Flame Graphs: Making the opaque obvious (2017)

How do flame graphs handle the case where most of the time is spent in some leaf function that is called from all over the program? In this case, each individual stack would not take much time but in aggregate, a lot of time is spent in the function at the top of all of the call stacks. This should not be that uncommon to have hotspots in things like copying routines, compression, encryption etc that are not associated with any particular stack.

pprof from https://github.com/google/pprof can produce a DAG view of a profile where nodes are sized proportional to their cumulative time, e.g., https://slcjordan.github.io/images/pprof/graphviz.png and such a view would seem to cover the case above and subsume the usual use cases for a flame graph, would it not?

Although I guess a flat text profile of functions sorted by time would also highlight these kinds of hot spots. Still, if we want a single graphical view as a go-to, it's not clear that flame graphs are all that much better than pprof DAGs.

nemetroid · a year ago

> How do flame graphs handle the case where most of the time is spent in some leaf function that is called from all over the program?

In my experience, they don't really. They're very good for finding easy wins where a high/medium-level operation takes much longer than you'd expect it to, not so much for finding low-level hotspots in the code.

> such a view would [...] subsume the usual use cases for a flame graph, would it not?

I don't think it does. A flame graph gives you a good idea of the hierarchical structure (and quickly). Sometimes you can work that out from a DAG, but not necessarily:

Let's say that A and B call M, and M calls X and Y. All four edges have roughly the same value. A flame graph can show you that 90% of the time spent in X started with A and that 90% of the time spent in Y started with B, but the DAG can't.

yosefk · a year ago

OTOH, hitting Ctrl-C in gdb and looking at a backtrace a few times would show you the leaf function

tanelpoder · a year ago

I had the same experience/question at some point when I noticed (and investigated), why didn't a new Ubuntu Linux install break out interrupt usage in vmstat anymore. [1]

Perf+flamegraphs were able to catch in-interrupt-handling samples as I was on a bare metal machine with PMU counters accessible. But the various NVMe I/O completion interrupts happened all over the place, even when the CPUs were in random userspace code sections. Neither the bottom-up & top-down FlameGraph approach made it visually clear in this case.

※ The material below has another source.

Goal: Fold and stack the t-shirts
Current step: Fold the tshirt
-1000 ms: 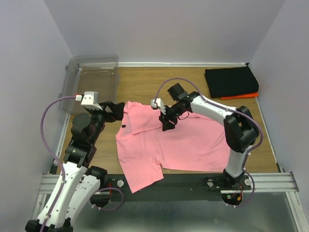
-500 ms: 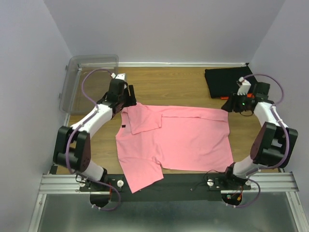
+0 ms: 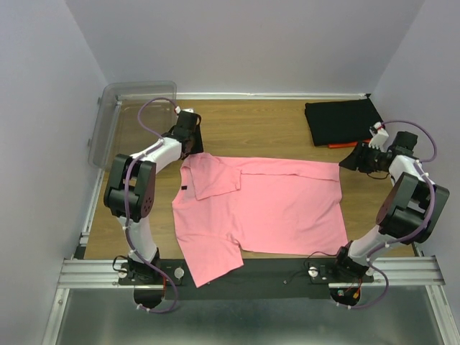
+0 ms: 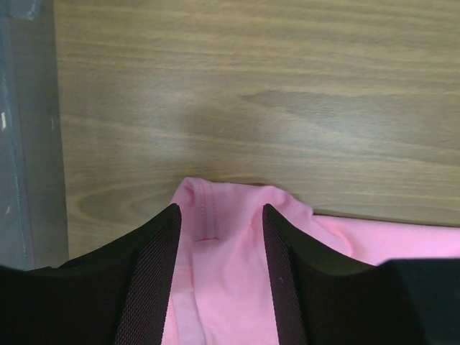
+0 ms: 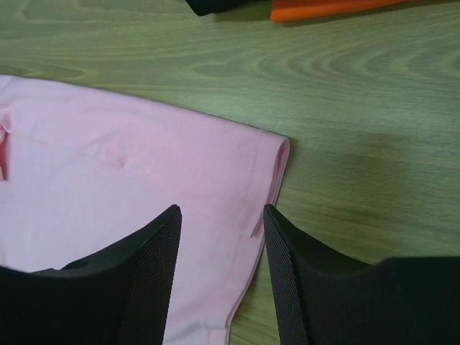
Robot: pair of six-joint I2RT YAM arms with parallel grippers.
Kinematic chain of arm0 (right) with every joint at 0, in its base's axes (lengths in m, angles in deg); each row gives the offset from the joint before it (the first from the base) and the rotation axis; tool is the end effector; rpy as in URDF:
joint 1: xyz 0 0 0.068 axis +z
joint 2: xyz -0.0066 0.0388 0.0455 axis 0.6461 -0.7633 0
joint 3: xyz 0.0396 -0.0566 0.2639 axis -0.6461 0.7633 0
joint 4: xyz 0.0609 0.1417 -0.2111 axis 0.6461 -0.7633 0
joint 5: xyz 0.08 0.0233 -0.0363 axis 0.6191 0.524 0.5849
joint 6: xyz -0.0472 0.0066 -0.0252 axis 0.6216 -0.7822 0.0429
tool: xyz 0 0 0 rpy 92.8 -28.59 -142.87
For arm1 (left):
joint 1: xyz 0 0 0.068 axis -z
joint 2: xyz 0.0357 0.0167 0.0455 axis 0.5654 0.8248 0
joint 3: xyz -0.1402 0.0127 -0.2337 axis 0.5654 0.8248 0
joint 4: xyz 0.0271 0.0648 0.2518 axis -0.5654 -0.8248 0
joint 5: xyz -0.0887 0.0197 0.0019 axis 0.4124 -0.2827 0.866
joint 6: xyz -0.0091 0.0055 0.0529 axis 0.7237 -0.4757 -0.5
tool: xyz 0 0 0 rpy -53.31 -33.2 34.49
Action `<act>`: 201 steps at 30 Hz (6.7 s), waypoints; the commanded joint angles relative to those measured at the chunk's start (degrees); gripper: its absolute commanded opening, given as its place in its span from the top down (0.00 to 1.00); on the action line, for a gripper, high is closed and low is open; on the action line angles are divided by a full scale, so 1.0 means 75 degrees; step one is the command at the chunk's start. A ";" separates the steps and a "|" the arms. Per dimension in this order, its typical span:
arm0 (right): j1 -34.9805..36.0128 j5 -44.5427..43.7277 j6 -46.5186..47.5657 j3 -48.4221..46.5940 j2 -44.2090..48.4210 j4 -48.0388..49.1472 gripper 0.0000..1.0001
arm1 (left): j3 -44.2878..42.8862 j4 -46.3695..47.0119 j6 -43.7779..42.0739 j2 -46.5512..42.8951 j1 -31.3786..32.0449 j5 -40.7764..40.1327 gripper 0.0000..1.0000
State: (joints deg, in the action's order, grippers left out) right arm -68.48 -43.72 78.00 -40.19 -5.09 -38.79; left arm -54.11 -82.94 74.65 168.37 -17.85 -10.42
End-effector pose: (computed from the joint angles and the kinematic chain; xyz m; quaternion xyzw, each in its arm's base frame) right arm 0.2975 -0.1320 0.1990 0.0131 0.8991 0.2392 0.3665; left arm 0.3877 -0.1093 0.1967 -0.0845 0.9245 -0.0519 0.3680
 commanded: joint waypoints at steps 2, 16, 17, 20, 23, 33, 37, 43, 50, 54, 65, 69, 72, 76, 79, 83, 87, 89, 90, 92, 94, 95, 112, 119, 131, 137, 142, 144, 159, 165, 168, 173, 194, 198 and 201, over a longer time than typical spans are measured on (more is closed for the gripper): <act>-0.0045 0.0340 -0.0024 -0.0157 -0.0243 0.0129 0.43 | -0.0277 -0.0312 -0.0084 0.0246 0.0004 -0.0521 0.45; -0.0045 0.0094 0.0093 -0.0250 -0.0361 0.0153 0.43 | -0.0371 -0.0347 -0.0132 0.0539 0.0063 -0.0158 0.72; -0.0045 0.0082 0.0070 -0.0274 -0.0372 0.0153 0.43 | -0.0371 -0.0336 -0.0143 0.0539 0.0063 -0.0111 0.73; -0.0057 0.0070 -0.0059 -0.0367 -0.0478 0.0176 0.43 | -0.0371 -0.0324 -0.0167 0.0574 0.0063 0.0018 0.79; -0.0092 0.0047 -0.0188 -0.0438 -0.0536 0.0223 0.43 | -0.0371 -0.0312 -0.0190 0.0598 0.0063 0.0053 0.91; -0.0197 0.0023 -0.0492 -0.0660 -0.0981 0.0305 0.44 | -0.0371 -0.0324 -0.0237 0.0469 0.0016 -0.0134 1.00; -0.0186 0.0234 -0.0680 -0.0964 -0.1636 0.0293 0.46 | -0.0418 -0.0300 -0.0237 0.0504 0.0004 -0.0005 1.00; 0.0013 0.0269 -0.0809 -0.1223 -0.2258 0.0282 0.47 | -0.0430 -0.0289 -0.0284 0.0504 0.0016 0.0065 1.00; 0.0108 0.0269 -0.0751 -0.1060 -0.2470 0.0258 0.50 | -0.0453 -0.0289 -0.0307 0.0516 -0.0007 0.0100 1.00; 0.0108 0.0386 -0.0645 -0.1024 -0.2563 0.0153 0.61 | -0.0453 -0.0300 -0.0307 0.0504 -0.0019 0.0135 1.00; 0.0119 0.0563 -0.0423 -0.1375 -0.2799 -0.0187 0.99 | -0.0418 -0.0288 -0.0319 0.0481 -0.0066 0.0124 1.00; 0.0108 0.0153 -0.0376 -0.1760 -0.2716 -0.0187 0.99 | -0.0418 -0.0265 -0.0319 0.0457 -0.0136 0.0054 1.00; 0.0108 -0.0035 -0.0364 -0.2043 -0.2821 -0.0187 1.00 | -0.0511 -0.0289 -0.0296 0.0527 -0.0160 0.0042 1.00; 0.0108 -0.0304 -0.0387 -0.2429 -0.3008 -0.0199 0.99 | -0.0605 -0.0312 -0.0249 0.0644 -0.0171 -0.0017 1.00; 0.0108 -0.0352 -0.0352 -0.2489 -0.3149 -0.0199 0.99 | -0.0676 -0.0300 -0.0214 0.0668 -0.0160 -0.0087 1.00; 0.0108 -0.0515 -0.0341 -0.2606 -0.3266 -0.0187 0.99 | -0.0769 -0.0312 -0.0167 0.0750 -0.0171 -0.0192 1.00; 0.0108 -0.0750 -0.0341 -0.2840 -0.3384 -0.0199 0.99 | -0.0910 -0.0371 -0.0132 0.0867 -0.0160 -0.0298 1.00; 0.0108 -0.0797 -0.0364 -0.2910 -0.3419 -0.0199 0.99 | -0.0957 -0.0382 -0.0131 0.0949 -0.0160 -0.0298 1.00; 0.0108 -0.0797 -0.0376 -0.2957 -0.3431 -0.0187 0.99 | -0.0957 -0.0382 -0.0131 0.0973 -0.0160 -0.0310 1.00; 0.0108 -0.0855 -0.0399 -0.3086 -0.3431 -0.0199 0.99 | -0.1015 -0.0371 -0.0108 0.1043 -0.0160 -0.0322 1.00; 0.0108 -0.0926 -0.0411 -0.3238 -0.3466 -0.0199 0.99 | -0.1074 -0.0371 -0.0061 0.1066 -0.0160 -0.0333 1.00; 0.0108 -0.0949 -0.0411 -0.3274 -0.3466 -0.0199 0.99 | -0.1097 -0.0347 -0.0050 0.1090 -0.0160 -0.0345 1.00; 0.0108 -0.2051 0.0338 -0.2865 -0.2097 -0.0246 0.57 | -0.2246 -0.0570 -0.0108 0.0400 -0.0066 0.0310 0.38; 0.0433 0.0520 0.4938 -0.1752 0.0012 -0.2951 0.45 | -0.0610 0.0820 -0.0647 -0.3094 0.0355 0.0710 0.27; 0.9761 -0.0427 0.4316 0.1707 0.3976 -0.0230 0.28 | 0.3321 -0.0309 0.0408 -0.9982 -0.0347 0.1322 0.02; 1.2651 -0.2769 0.3759 0.0489 0.1283 0.0059 0.28 | 0.3273 -0.1330 0.0712 -1.1587 -0.0359 0.1108 0.03; 1.4063 -0.3479 0.3691 0.0231 0.0098 0.0422 0.28 | 0.3285 -0.1776 0.0759 -1.2186 -0.0347 0.0957 0.03; 1.4449 -0.3877 0.3644 0.0032 -0.0474 0.0457 0.30 | 0.3250 -0.1986 0.0736 -1.2490 -0.0347 0.0827 0.03; 1.4768 -0.4535 0.3152 -0.0111 -0.1615 0.0492 0.85 | 0.3039 -0.2071 -0.0072 -1.3172 -0.0347 0.1658 0.03; 1.4102 -0.3998 0.2895 -0.0168 -0.0960 0.0469 0.99 | 0.3063 -0.1404 -0.0669 -1.2682 -0.0347 0.3075 0.05; 1.3586 -0.3297 0.2812 -0.0192 -0.0644 0.0411 0.99 | 0.2841 -0.1087 -0.1021 -1.2119 -0.0347 0.3743 0.05; 1.2777 -0.1644 0.2882 0.0018 0.0060 0.0235 0.99 | 0.2547 -0.0699 -0.2707 -1.1251 -0.0312 0.5391 0.10; 0.9858 0.3304 0.2425 -0.0274 -0.0032 -0.0398 1.00 | 0.5617 0.0016 -0.8462 -1.1192 0.1560 0.8540 0.24; 0.9683 0.3562 0.2296 -0.0437 -0.0348 -0.0398 0.99 | 0.5571 -0.0170 -0.8790 -1.0421 0.2391 0.7836 0.25; 0.9495 0.3796 0.2156 -0.0532 -0.0617 -0.0398 1.00 | 0.5406 -0.0370 -0.8978 -0.9974 0.2932 0.7507 0.28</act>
State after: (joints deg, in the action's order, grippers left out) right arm 4.24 -20.64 95.90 -42.09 -7.47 -40.47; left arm -12.30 -84.01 11.35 90.56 0.60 49.47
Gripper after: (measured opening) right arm 0.008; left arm 0.742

But since interrupt time did show up and since the FlameGraph JS tool had a text search box, I searched for "interrupt" or "irq" in the search box - and the JS code highlighted all matching sections with purple color (completely distinct from the classic color range of flamegraphs). And seeing that purple color all over the place made me smile and gave me a strong visual "a-ha" moment. Probably with some extra JS tinkering, these kinds of "events scattered all over the place" scenarios could be made even clearer.

[1] https://news.ycombinator.com/item?id=26139611 (2021)

vient · a year ago

I like speedscope.app for viewing flamegraphs. It is more interactive than traditional SVG flamegraphs, and what is relevant here is a "sandwich" view - basically a sorted list of all functions, you see what function was spent the most time in, click on it and see all calling stack traces like a mini flamegraph, filtered and centered on this function. Speedscope supports several popular trace formats, really useful.

nox101 · a year ago

I like perfetto

https://perfetto.dev/

yxhuvud · a year ago

They don't. The best way to visualize that, that I've seen is the DHAT tool of Valgrind, that basically builds a trie from the roots based on how much allocations happens in them (the tool measures allocations, but the visualization could just as well be used for time spent).

mandarax8 · a year ago

My flame graph tool (KDAB hotspot) has a bottom-up flame graph for that purpose.

zlurkerz · a year ago

Right, but then you have to know to consult both top-down and bottom-up. Seems like a DAG is a union of these views.

dangets · a year ago

Java Mission Control [0] has a button to toggle for displaying the profile as thread roots or method roots for this purpose. I am not imaginative enough to come up with a visualization that shows both (maybe utilize background color or another indicator to show the leaf function's relative frequency in the other direction?). Either way, both directions have their use case when investigating.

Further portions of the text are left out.